- WORK TO COMPLETE:
Please copy out every line of the data word for word.
Segment Start: RECORDED INFORMATION
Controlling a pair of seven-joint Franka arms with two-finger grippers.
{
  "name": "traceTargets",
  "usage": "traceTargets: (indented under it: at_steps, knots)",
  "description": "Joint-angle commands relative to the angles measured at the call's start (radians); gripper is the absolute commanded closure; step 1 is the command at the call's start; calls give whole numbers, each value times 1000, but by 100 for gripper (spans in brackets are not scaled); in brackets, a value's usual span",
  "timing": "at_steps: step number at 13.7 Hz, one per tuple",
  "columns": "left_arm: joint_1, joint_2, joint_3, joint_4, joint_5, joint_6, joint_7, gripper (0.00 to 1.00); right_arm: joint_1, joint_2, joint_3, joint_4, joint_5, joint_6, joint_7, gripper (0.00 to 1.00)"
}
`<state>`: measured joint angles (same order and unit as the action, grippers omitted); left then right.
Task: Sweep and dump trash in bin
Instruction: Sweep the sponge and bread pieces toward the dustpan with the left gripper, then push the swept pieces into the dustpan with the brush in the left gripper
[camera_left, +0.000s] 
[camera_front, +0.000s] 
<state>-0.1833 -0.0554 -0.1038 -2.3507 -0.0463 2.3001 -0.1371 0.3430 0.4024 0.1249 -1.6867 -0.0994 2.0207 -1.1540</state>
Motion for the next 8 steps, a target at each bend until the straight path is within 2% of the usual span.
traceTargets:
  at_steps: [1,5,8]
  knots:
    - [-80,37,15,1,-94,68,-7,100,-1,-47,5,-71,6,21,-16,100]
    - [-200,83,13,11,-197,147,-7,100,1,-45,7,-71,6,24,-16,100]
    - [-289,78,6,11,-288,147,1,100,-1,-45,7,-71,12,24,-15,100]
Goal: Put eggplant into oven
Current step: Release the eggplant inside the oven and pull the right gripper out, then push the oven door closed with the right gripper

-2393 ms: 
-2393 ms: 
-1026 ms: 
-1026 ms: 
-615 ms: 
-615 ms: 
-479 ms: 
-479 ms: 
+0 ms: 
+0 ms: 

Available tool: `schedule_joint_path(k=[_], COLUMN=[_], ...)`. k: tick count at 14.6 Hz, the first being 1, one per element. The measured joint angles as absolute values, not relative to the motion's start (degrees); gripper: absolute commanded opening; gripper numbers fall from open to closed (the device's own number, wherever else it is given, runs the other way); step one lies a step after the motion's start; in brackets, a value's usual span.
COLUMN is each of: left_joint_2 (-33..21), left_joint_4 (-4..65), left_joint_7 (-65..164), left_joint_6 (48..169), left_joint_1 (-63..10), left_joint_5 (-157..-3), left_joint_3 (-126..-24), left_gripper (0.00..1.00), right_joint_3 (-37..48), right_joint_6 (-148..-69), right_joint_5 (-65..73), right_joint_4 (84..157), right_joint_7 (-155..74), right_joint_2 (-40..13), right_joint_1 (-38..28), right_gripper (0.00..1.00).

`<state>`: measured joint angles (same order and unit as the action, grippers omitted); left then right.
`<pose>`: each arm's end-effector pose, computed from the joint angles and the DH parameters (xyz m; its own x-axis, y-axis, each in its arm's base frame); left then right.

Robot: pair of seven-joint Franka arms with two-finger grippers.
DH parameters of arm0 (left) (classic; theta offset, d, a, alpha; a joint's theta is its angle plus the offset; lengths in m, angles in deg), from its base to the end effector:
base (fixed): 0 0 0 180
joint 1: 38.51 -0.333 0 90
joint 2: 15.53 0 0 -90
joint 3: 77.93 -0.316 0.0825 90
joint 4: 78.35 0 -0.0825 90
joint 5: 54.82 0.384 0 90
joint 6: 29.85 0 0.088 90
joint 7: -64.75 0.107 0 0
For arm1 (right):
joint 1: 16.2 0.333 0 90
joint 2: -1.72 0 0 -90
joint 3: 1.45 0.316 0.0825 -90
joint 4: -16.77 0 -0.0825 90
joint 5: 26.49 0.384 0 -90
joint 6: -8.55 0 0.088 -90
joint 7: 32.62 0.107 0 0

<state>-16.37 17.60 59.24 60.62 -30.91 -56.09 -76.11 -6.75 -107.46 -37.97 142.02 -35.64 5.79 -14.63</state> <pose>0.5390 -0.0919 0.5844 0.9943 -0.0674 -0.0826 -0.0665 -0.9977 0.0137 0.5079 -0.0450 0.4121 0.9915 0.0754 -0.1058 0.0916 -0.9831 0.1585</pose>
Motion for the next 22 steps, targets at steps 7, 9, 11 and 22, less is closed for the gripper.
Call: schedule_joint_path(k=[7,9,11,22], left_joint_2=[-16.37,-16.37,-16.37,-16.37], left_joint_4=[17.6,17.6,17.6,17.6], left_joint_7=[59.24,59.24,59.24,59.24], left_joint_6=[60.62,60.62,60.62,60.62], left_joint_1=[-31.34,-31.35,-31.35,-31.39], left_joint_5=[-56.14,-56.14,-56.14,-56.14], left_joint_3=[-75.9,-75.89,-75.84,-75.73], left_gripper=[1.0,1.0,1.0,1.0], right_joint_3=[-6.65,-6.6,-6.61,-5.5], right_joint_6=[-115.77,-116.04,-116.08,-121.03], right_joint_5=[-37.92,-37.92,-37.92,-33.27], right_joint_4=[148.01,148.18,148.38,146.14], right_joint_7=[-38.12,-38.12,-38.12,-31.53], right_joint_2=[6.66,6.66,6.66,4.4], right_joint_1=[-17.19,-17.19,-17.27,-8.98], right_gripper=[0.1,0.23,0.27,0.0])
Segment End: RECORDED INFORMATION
- RESULT FOR THIS TASK:
Controlling a pair of seven-joint Franka arms with two-finger grippers.
{
  "name": "traceTargets",
  "usage": "traceTargets: (indented under it: at_steps, knots)",
  "description": "Joint-angle commands relative to the angles measured at the call's start (radians); gripper is the absolute commanded closure; step 1 is the command at the call's start; calls give whole numbers, each value times 1000, but by 100 for gripper (spans in brackets are not scaled); in brackets, a value's usual span",
  "timing": "at_steps: step number at 13.7 Hz, one per tuple",
  "columns": "left_arm: joint_1, joint_2, joint_3, joint_4, joint_5, joint_6, joint_7, gripper (0.00 to 1.00); right_arm: joint_1, joint_2, joint_3, joint_4, joint_5, joint_6, joint_7, gripper (0.00 to 1.00)"
}
`<state>`: measured joint angles (same order and unit as the action, grippers omitted); left then right.
Task: Sweep and dump trash in bin
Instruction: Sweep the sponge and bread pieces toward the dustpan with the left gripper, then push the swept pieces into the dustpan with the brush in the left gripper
[camera_left, +0.000s] 
[camera_front, +0.000s] 
<state>-0.1833 -0.0554 -0.1038 -2.3507 -0.0463 2.3001 -0.1371 0.3430 0.4024 0.1249 -1.6867 -0.0994 2.0207 -1.1540</state>
Motion for the next 8 steps, a target at each bend until the straight path is within 2% of the usual span.
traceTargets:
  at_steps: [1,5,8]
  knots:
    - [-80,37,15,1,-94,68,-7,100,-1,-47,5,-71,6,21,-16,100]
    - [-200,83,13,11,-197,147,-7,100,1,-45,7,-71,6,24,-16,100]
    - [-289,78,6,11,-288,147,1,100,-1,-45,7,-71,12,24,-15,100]
Goal: Put eggplant into oven
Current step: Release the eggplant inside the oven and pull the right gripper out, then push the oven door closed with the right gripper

-2393 ms: 
-2393 ms: 
-1026 ms: 
-1026 ms: 
-615 ms: 
-615 ms: 
-479 ms: 
-479 ms: 
+0 ms: 
+0 ms: 

Available tool: `schedule_joint_path(k=[_], COLUMN=[_], ...)`. k: tick count at 14.6 Hz, the first being 1, one per element. The measured joint angles as absolute values, not relative to the motion's start (degrees); gripper: absolute commanded opening; gripper numbers fall from open to closed (the device's own number, wherever else it is given, runs the other way); step one lies a step after the motion's start; in brackets, a value's usual span.
COLUMN is each of: left_joint_2 (-33..21), left_joint_4 (-4..65), left_joint_7 (-65..164), left_joint_6 (48..169), left_joint_1 (-63..10), left_joint_5 (-157..-3), left_joint_3 (-126..-24), left_gripper (0.00..1.00), right_joint_3 (-37..48), right_joint_6 (-148..-69), right_joint_5 (-65..73), right_joint_4 (84..157), right_joint_7 (-155..74), right_joint_2 (-40..13), right_joint_1 (-38..28), right_gripper (0.00..1.00).

`<state>`: measured joint angles (same order and unit as the action, grippers omitted); left then right.
`<pose>`: each arm's end-effector pose, computed from the joint angles and the DH parameters (xyz m; its own x-axis, y-axis, each in its arm's base frame); left then right.

Robot: pair of seven-joint Franka arms with two-finger grippers.
DH parameters of arm0 (left) (classic; theta offset, d, a, alpha; a joint's theta is its angle plus the offset; lengths in m, angles in deg), from its base to the end effector:
base (fixed): 0 0 0 180
joint 1: 38.51 -0.333 0 90
joint 2: 15.53 0 0 -90
joint 3: 77.93 -0.316 0.0825 90
joint 4: 78.35 0 -0.0825 90
joint 5: 54.82 0.384 0 90
joint 6: 29.85 0 0.088 90
joint 7: -64.75 0.107 0 0
For arm1 (right):
joint 1: 16.2 0.333 0 90
joint 2: -1.72 0 0 -90
joint 3: 1.45 0.316 0.0825 -90
joint 4: -16.77 0 -0.0825 90
joint 5: 26.49 0.384 0 -90
joint 6: -8.55 0 0.088 -90
joint 7: 32.62 0.107 0 0

<state>-16.37 17.60 59.24 60.62 -30.91 -56.09 -76.11 -6.75 -107.46 -37.97 142.02 -35.64 5.79 -14.63</state> <pose>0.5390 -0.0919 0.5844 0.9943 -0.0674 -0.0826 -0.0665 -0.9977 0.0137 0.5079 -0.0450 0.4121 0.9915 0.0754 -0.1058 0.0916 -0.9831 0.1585</pose>
Motion for the next 22 steps, targets at steps 7, 9, 11 and 22, less is closed for the gripper.
Call: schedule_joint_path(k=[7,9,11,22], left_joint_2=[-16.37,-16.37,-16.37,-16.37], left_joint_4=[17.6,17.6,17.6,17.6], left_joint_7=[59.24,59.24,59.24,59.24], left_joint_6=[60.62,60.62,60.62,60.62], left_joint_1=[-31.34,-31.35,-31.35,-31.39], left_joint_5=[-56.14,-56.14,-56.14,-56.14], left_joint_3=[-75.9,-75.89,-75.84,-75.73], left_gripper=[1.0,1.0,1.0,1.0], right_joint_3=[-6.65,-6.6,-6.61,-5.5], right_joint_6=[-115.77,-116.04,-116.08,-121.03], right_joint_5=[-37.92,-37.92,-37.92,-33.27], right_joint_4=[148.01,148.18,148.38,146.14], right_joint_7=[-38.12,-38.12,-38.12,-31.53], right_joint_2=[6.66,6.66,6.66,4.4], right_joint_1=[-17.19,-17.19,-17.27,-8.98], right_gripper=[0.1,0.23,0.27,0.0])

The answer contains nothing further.